No one seems quite to know what the Gaelic is at the bottom. We asked several old souls we met at the church, and each had a different translation. The internet wasn’t of any help either. The French motto, “Si Je Puis,” translates to the rather tepid “If I Can.” Hmmph. Not exactly blood-stirring stuff. Anyway, it’s a cool crest, especially the red stag.
Just down the road from the church and village of Luss each summer since 1875 the Luss Highland Gathering has taken place. Since the first year of the Games the Chief of Clan Colquhoun has been the Chieftain of the Games, a tradition that continues to the present day.
Luss is now a Scottish Conservation Village, having been restored to preserve its 18th and 19th century cottages. It’s quite the tourist attraction.

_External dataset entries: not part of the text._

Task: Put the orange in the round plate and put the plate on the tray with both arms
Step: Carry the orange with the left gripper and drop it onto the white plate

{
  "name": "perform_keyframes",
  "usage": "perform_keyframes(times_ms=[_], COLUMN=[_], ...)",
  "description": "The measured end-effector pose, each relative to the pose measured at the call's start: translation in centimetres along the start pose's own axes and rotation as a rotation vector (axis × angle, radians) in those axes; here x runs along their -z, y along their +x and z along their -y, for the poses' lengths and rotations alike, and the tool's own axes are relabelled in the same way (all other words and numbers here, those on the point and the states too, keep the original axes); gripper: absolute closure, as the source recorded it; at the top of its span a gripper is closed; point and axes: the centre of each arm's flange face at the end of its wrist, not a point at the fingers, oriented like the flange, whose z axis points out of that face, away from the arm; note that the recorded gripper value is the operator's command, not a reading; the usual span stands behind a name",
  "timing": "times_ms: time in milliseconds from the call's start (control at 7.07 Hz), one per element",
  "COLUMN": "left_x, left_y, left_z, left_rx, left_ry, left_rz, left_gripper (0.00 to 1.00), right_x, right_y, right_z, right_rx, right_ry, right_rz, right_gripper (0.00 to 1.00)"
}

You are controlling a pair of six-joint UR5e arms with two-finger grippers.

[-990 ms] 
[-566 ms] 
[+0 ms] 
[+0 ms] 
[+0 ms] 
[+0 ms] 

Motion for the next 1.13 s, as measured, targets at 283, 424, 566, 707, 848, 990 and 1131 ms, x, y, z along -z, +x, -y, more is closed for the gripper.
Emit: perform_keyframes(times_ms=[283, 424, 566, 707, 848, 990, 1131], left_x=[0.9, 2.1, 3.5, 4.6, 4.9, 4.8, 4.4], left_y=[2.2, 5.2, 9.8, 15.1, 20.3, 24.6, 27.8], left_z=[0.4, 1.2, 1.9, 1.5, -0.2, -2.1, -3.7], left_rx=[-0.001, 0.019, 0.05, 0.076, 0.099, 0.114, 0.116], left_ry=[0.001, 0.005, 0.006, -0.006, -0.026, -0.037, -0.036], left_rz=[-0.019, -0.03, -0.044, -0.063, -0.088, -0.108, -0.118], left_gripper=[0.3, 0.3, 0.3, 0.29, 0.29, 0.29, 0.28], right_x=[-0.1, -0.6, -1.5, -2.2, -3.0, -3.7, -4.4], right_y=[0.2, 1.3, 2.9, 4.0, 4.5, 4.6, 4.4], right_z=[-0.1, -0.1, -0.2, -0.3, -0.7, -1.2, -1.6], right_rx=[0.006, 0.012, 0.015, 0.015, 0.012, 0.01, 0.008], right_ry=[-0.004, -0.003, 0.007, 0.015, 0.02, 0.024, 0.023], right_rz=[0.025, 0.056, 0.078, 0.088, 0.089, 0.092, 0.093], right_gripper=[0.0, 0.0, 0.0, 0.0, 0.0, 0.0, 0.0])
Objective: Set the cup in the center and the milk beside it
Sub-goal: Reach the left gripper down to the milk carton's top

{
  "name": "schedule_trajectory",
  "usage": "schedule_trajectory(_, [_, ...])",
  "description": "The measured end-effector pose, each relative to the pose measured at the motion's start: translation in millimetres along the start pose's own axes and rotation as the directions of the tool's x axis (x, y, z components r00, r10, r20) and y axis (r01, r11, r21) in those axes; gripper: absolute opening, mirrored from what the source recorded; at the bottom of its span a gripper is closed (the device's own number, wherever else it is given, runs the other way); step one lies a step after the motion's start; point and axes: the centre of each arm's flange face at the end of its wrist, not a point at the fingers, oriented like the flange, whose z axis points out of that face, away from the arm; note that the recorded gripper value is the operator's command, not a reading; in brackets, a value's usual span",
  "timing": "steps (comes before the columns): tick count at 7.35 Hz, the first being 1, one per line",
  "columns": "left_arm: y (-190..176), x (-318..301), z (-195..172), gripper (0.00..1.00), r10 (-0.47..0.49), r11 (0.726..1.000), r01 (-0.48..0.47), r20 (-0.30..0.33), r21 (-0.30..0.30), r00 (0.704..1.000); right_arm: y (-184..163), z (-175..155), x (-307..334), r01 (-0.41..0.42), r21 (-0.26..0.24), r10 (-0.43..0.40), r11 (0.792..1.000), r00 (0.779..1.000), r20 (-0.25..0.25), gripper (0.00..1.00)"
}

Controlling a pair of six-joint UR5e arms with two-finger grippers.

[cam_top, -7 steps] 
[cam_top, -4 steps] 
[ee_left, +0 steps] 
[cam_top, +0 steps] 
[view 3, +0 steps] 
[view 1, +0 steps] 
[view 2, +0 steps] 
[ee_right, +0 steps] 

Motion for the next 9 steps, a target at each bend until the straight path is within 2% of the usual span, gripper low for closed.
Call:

After exploring the town for a bit, we took a cross-loch cruise to see the sights.
No, the boat wasn’t listing that badly. I had used my gorilla-pod to take a timed selfie, and I had the camera on crooked. Does make it look like a rather dramatic turn, though. Here’s Ben Lomand, looming over the Loch. This is the mountain the cannon was pointing at when we were at Stirling Castle.
And here’s the utterly beautiful town of Luss. My forbears chose well!
In Luss there is the 19th century parish church that almost seems a shrine to the Colquhoun, as the stained glass has repeated displays of the coat-of-arms and family names. The graveyard as well is full of Colquhouns going back to the 1700’s. Most graves before that were lost or unmarked. I’m not sure where the given name of Ludovic crept in, but thank goodness it hasn’t been passed down. “John” (or “JON”) will do quite nicely, thank you. Ludovic did get part of the crest engraved on his stone, which still looks good after 220+ years.
Ah, sometimes going home is a long, long journey.